И это великая правда. Но есть и другая правда, которую не мог скрыть, не мог не видеть Толстой — итог сражения.
«...Все войска русских были разбиты, не было ни одной части войска, не пострадавшей в сражении, и русские, оставаясь на своих местах, потеряли половину своего войска... французам в сознании того, что они завладели частью поля сражения, что они потеряли только одну четверть людей и что у них есть двадцатитысячная, нетронутая гвардия, легко было сделать это усилие (окончательно выиграть бой). В чем дело?

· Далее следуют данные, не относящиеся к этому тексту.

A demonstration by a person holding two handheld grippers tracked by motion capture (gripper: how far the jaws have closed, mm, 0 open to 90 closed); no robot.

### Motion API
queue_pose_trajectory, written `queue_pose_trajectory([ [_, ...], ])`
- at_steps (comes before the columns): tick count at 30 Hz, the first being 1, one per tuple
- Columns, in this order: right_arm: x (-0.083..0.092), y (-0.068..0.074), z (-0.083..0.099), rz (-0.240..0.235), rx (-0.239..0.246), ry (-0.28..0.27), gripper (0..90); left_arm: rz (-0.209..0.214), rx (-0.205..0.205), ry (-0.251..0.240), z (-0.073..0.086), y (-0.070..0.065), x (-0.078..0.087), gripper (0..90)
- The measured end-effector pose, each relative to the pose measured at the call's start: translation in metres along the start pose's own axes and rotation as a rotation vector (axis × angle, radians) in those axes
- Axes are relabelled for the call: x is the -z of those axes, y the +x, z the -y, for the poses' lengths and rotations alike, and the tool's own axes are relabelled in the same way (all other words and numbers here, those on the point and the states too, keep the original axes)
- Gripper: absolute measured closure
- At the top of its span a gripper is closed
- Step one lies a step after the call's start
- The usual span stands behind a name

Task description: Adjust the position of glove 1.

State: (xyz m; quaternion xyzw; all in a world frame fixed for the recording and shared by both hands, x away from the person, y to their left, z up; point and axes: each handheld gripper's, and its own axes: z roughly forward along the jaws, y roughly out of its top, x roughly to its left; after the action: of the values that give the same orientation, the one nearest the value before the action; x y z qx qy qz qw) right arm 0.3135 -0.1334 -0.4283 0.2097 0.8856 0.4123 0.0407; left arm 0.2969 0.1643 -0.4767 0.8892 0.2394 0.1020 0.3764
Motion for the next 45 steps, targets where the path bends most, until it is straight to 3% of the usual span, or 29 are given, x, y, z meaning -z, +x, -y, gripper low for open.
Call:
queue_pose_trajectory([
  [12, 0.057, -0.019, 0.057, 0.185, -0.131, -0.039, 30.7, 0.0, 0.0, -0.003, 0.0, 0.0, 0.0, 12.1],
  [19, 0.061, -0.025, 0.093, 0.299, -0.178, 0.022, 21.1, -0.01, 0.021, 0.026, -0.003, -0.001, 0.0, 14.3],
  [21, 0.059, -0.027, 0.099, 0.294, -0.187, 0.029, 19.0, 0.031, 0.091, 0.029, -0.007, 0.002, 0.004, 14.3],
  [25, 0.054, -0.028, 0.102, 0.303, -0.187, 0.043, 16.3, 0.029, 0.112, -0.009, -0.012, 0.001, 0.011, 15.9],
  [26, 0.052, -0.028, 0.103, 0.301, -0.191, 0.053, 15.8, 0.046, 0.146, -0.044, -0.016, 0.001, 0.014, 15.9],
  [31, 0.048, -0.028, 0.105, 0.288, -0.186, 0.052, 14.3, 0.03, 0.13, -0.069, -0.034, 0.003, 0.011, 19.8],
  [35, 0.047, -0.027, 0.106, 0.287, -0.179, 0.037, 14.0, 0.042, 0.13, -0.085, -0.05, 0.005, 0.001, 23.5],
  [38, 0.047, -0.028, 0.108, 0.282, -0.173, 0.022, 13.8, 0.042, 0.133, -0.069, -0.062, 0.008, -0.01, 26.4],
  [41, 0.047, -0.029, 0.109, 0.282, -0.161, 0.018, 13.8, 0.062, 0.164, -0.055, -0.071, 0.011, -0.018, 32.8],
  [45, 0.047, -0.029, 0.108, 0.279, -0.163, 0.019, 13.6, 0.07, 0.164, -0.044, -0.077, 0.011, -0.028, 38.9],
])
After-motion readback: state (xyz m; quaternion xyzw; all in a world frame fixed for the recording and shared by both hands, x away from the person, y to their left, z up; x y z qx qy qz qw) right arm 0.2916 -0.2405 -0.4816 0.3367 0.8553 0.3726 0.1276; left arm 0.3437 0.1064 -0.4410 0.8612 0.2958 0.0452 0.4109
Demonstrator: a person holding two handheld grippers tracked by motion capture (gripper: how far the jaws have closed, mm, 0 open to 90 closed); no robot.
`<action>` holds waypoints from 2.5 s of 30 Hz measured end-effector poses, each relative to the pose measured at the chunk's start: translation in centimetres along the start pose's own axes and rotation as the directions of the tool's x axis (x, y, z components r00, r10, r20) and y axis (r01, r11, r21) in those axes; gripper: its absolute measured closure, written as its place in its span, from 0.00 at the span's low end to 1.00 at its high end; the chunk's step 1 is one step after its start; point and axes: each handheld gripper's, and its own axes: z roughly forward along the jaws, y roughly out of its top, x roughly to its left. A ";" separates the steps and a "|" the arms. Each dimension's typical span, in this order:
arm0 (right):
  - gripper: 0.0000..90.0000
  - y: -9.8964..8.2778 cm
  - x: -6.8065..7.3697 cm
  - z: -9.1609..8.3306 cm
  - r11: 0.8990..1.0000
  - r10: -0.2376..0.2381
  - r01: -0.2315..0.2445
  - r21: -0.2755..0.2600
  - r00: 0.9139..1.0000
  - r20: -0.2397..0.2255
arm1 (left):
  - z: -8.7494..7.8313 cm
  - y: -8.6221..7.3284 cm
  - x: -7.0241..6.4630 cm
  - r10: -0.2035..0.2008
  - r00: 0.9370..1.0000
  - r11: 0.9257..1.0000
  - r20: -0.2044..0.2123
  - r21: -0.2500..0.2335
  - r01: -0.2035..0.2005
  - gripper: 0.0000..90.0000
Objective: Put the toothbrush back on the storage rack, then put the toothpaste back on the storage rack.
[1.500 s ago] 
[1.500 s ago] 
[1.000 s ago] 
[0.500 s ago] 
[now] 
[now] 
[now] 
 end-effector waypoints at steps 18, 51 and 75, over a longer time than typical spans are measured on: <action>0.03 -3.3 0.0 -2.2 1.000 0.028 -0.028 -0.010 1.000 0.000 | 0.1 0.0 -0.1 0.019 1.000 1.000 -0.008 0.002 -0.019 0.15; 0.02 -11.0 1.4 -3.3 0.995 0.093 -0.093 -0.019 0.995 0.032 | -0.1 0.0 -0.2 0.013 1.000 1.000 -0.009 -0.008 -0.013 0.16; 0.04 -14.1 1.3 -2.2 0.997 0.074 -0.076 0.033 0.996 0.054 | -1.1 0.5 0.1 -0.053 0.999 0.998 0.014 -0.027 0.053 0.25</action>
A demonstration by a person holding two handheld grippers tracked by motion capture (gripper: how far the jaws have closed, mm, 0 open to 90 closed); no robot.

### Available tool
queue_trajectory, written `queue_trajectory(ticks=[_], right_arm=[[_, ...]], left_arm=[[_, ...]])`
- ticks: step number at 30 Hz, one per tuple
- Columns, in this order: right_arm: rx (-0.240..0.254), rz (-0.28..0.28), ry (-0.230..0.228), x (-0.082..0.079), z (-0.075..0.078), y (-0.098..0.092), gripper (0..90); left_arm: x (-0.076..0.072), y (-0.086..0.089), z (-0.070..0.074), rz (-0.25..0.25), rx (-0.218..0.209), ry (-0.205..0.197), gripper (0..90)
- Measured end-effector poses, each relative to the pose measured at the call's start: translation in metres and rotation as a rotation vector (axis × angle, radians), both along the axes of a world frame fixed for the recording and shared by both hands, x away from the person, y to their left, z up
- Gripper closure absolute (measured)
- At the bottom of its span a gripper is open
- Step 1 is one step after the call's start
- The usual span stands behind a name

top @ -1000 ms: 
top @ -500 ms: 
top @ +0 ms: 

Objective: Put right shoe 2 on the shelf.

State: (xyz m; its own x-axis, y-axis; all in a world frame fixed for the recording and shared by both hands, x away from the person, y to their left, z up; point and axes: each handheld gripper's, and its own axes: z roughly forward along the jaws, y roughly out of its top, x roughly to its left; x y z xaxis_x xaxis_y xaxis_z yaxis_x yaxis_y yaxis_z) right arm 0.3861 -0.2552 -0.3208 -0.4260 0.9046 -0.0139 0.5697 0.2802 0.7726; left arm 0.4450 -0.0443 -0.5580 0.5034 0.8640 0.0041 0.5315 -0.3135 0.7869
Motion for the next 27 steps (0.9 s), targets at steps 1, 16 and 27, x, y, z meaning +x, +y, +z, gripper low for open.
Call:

Не один Наполеон... но все генералы, все... солдаты французской армии... испытывали одинаковое чувство ужаса перед тем врагом,, который, потеряв половину войска, стоял так же грозно в конце, как и в начале сражения».
И далее: «... вдвое слабейшее русское войско». И снова в ч. III, IV, в кутузовском штабе: «Но в тот же вечер, и на другой день стали одно за другим приходить известия о потерях неслыханных, о потере половины войска».
Толстой как художник обманывать ни себя, ни других не может. Суть: благодаря огромной концентрации наполеоновского артиллерийского огня на решающем участке обороняющиеся русские потеряли половину войска (и слова половину войска художник дважды повторяет курсивом), а наступавшие французы — четверть войска, это при равной численности войск и при численном превосходстве русской артиллерии, при необычайно опытном, идейном и авторитетном вожде — гениальном Кутузове[ 6 ]
. Так правдивыми штрихами художник Толстой сам разрушает свою философскую концепцию о ничтожестве Наполеона. Еще один штрих. Бородинское сражение уже почти выиграно, надо двинуть гвардию. Наполеон этого не делает — и это считается промахом. «За 800 лье от Франции я не могу дать разгромить свою гвардию».